B2B SaaS Construction : Edition 01Same Prompt, Two Products
Written: June 18, 2026
Project Context:
This project is part of an AI-native workflow portfolio series. The product is a B2B SaaS dashboard for construction site inspection and issue tracking. The core user is a Site or Project Manager at a mid-size general contractor running multiple active job sites, currently managing inspections through phone photos, paper checklists, and group chats with no structured view of open issues, severity, or resolution status.
The main flow is AI Site Inspection and Issue Tracking, chosen because it mirrors the Skin Analytics diagnostic pattern I built at GESKE (photo input to AI analysis to structured output), which drove a 2.8x MAU increase. Same underlying logic, different domain, different stakes.
Summary:
I ran the same detailed prompt through Lovable and v0 to see whether the tool matters when the spec is tight. Lovable looked more polished at first glance. v0 looked rough. The more I used both, the more that first impression broke down. And then v0 kept changing, without a new prompt, without credits spent. I chose v0 as the foundation going forward. A tool that produces a prettier skin over a worse structure is a more dangerous choice than one that looks rough but thinks clearly.
Deep Dive
The prompt as a design artifact
The brief wasn't a rough description but a full spec. Four screens, exact hex values, severity logic, mock data with Berlin addresses. Writing it forced me to make design decisions before touching either tool. Any difference in output came entirely from how each tool interpreted the same text.

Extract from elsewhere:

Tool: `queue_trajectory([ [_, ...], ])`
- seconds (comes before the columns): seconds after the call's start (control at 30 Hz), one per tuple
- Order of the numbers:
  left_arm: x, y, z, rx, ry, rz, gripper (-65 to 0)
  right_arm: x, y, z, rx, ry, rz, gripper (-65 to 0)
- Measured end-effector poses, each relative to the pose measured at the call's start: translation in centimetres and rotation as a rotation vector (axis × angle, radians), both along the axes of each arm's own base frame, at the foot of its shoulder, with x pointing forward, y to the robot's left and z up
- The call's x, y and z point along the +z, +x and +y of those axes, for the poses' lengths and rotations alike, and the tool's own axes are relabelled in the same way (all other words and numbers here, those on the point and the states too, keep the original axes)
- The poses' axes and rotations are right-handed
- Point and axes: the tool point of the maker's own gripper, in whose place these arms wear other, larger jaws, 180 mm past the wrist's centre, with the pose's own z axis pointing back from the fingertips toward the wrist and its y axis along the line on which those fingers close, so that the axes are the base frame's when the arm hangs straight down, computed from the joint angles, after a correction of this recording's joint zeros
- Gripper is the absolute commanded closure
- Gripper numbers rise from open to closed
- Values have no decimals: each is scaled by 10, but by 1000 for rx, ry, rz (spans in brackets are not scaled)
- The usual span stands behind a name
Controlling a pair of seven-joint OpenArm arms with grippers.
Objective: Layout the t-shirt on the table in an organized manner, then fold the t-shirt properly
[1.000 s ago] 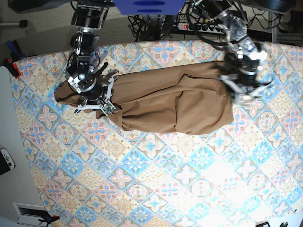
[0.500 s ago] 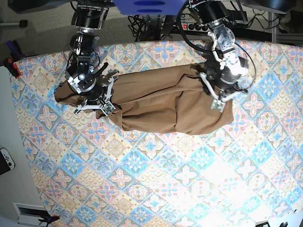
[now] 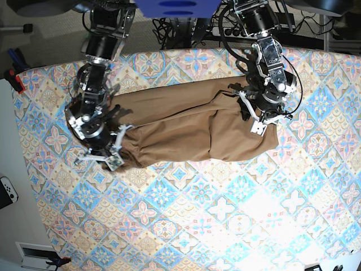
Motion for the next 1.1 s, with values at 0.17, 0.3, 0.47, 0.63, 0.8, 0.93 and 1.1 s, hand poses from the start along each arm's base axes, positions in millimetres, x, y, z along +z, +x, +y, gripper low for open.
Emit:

Lovable (top) vs. v0 (bottom) Team & Trades Page: Same prompt, same screen, two different interpretations.
Lovable: better surface, worse structure
The color palette landed close to spec. But the data visualization was wrong. Lovable parsed the component names without grasping the decision logic behind them. Charts appeared in formats that looked appropriate but communicated the wrong things. The dashboard looked like a product without behaving like one.
One failure was specific enough to document. The Projects Overview used three horizontal progress bars for Critical, Major, and Minor issue counts. The deeper problem wasn't a missing maximum value, it was the pattern itself. Progress bars represent movement toward a bounded goal. Issue counts have no natural ceiling, so the bar had nothing real to measure against. The result showed up on the cards. One card with 2 critical issues had its bar half full. Another card, also with 2 critical issues, had its bar two thirds full. A third card with 3 critical issues had its bar completely full. The same number produced three different fill levels. You couldn't read the bar at a glance, you had to check the actual count anyway, which defeats the point of a visual.

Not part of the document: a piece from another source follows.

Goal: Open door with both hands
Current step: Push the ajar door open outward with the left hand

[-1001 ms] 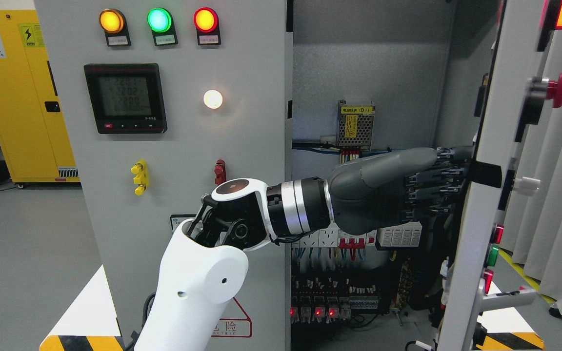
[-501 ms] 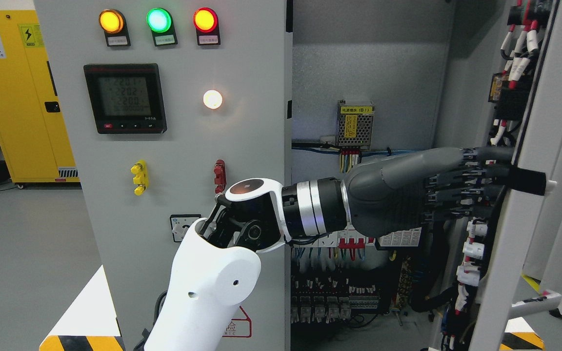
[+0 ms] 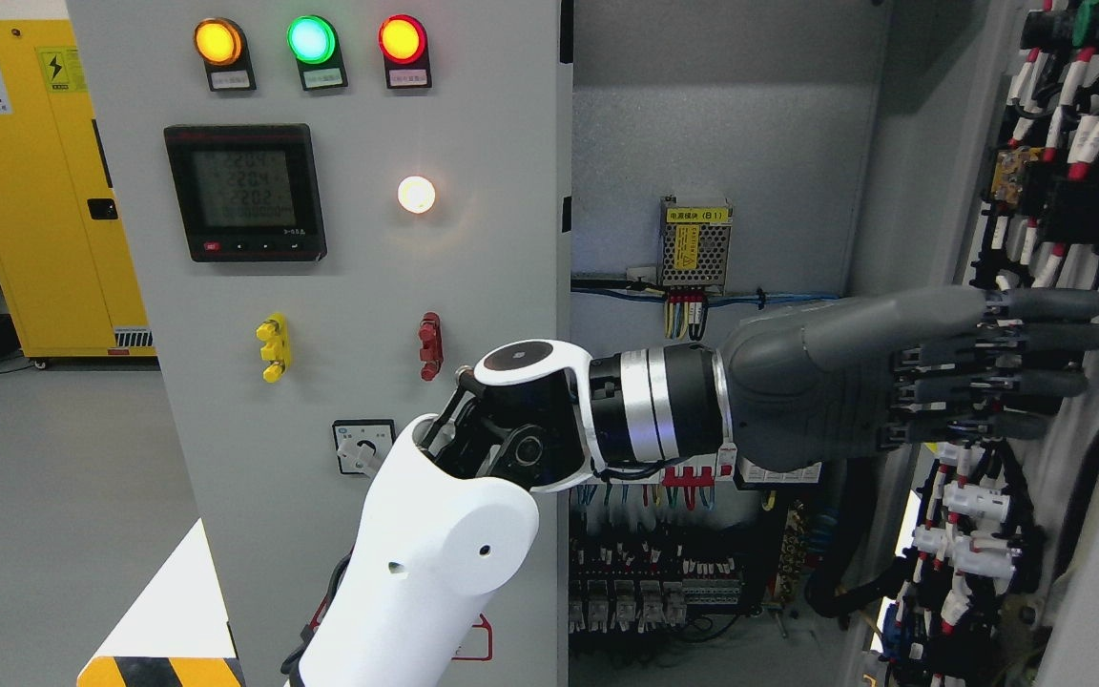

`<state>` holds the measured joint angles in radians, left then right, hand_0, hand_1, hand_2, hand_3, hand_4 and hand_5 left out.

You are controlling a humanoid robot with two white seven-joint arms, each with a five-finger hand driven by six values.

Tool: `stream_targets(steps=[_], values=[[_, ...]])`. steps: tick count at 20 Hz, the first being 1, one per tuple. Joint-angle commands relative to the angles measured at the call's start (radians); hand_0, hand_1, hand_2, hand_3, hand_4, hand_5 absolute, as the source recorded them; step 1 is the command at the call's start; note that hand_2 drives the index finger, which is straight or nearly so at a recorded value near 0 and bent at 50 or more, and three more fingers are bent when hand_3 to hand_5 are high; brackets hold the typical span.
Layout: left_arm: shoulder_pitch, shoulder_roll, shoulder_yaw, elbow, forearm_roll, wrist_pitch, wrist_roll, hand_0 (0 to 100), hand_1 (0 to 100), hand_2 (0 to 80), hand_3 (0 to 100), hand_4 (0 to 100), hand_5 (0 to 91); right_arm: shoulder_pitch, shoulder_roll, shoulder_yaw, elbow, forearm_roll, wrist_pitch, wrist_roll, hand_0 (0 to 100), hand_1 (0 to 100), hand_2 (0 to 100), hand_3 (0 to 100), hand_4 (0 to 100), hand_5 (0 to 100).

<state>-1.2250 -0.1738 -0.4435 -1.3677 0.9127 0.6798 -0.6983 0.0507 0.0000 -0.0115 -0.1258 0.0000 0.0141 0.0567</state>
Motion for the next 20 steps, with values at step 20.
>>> stream_targets(steps=[20], values=[[-0.079, -0.013, -0.357, 0.009, 0.147, -0.212, 0.163, 12, 56, 0.0, 0, 0, 0.0, 0.003, -0.017, -0.022, 0.000, 0.014, 0.000, 0.000, 0, 50, 4, 0, 0, 0]])
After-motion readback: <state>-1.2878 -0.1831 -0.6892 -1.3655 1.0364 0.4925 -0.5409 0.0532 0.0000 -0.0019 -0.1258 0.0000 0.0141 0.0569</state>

A second issue showed up after a closer look. The exact same line, "10 critical open, resolve critical findings within 24h," appeared twice. Once at the bottom of the left navigation, and again as a card on the Projects Overview screen. Same message, word for word, in two unrelated parts of the same view. Redundant information that adds noise instead of clarity.
Lovable's Projects Overview, two data issues: The same critical count filling progress bars to different levels, and the same "10 critical open" message repeated in the navigation and on a project card.
v0: worse surface, better structure
The typography read as cheap. At a glance, Lovable won. But v0's card layout was more scannable, the severity hierarchy matched how a site manager would actually read a screen, and the component structure made sense. The visual layer can be rebuilt. That's Edition 02.
What I didn't expect was what happened next. Over the following day, without any new prompts and without touching the credit balance, the design changed. Dark mode became light. Typography tightened. A clipped CTA fixed itself. The prompt history stayed frozen two days back. Whether this is a background refinement queue, deferred processing, or something else, I don't know. But a tool that continues working on the problem after the conversation ends is worth paying attention to.
v0's Projects Overview, first generation vs. latest: The same screen at two points in time. No new prompts in between, the design kept changing on its own.
Critical Reflection
I assumed visual fidelity to the spec meant a tool had understood the brief. Lovable matched the hex values. I spent more time iterating inside it partly because it looked more worth saving. What I didn't test first was whether the output was structurally correct, which is the only thing that matters when the deliverable is a product.
If I ran this again, I'd evaluate data logic before visual details. Typography is fixable in an hour. Wrong information hierarchy hides under a polished surface and takes much longer to undo.
Conclusion
This edition covered a full-spec prompt doubling as a design document, a direct comparison between Lovable and v0, a data visualization audit, and a progress bar to alert badge redesign with WCAG-compliant severity logic.
v0 won on structure. Lovable didn't survive the data logic test. And v0 kept refining the visual layer on its own, without new prompts, which is worth paying attention to.
The v0 code is now local and version-controlled. Edition 02 works through the UI layer. Typography, spacing, and design system coherence.